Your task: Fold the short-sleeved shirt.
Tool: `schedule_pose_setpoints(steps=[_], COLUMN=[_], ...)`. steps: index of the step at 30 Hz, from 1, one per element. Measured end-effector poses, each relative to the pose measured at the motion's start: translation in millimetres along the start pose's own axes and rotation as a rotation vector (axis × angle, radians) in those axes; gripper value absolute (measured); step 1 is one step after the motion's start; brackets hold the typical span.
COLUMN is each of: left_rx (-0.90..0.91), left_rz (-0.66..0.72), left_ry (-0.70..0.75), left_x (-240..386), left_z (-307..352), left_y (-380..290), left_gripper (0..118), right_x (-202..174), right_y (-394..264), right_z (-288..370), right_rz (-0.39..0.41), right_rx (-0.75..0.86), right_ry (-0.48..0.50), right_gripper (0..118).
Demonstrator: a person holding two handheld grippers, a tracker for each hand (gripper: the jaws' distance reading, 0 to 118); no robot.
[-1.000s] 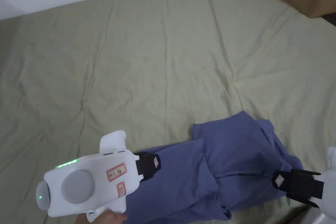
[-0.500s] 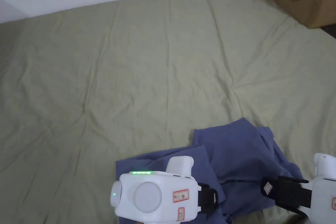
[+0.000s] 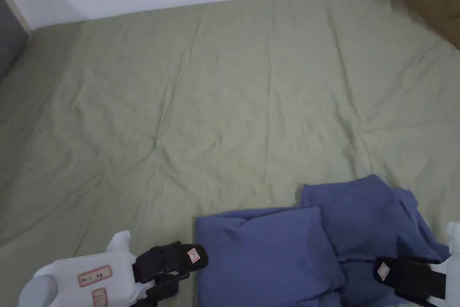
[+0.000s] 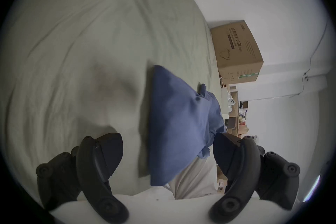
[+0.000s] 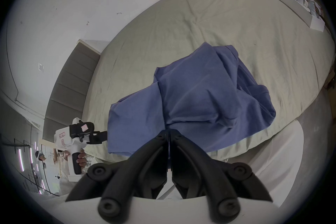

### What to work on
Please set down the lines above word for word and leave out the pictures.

### Answer box
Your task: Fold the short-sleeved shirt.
Tool: `schedule_pose_setpoints(steps=[_], COLUMN=[_], ...)`. steps: index of the step at 30 Hz, from 1, one per element. Measured end-effector poses, each relative to the pose measured at the motion's start: translation in millimetres along the start pose's own axes and rotation as a rotation vector (axis × angle, radians) in those axes; gripper value absolute (measured); step 1 is one step after the motion's start; brackets hold the typical span.
COLUMN is each of: left_rx (-0.90..0.91), left_rz (-0.66..0.72), left_ry (-0.70..0.75), left_x (-240..386), left_z (-307..352), left_y (-380..290), left_gripper (0..118), right_x (-202..174), right_y (-394..264), right_z (-288..370), right_rz (-0.39..0.41), right_rx (-0.75..0.86), right_ry (-0.48..0.50), right_gripper (0..118).
Demonstrator: a person holding two handheld grippers, a tracker for each hand (gripper: the jaws' distance reading, 0 to 118); no robot.
[-1.000s] 
[-0.500s] 
[+0.000s] 
[+0.000s] 
[+0.000s] 

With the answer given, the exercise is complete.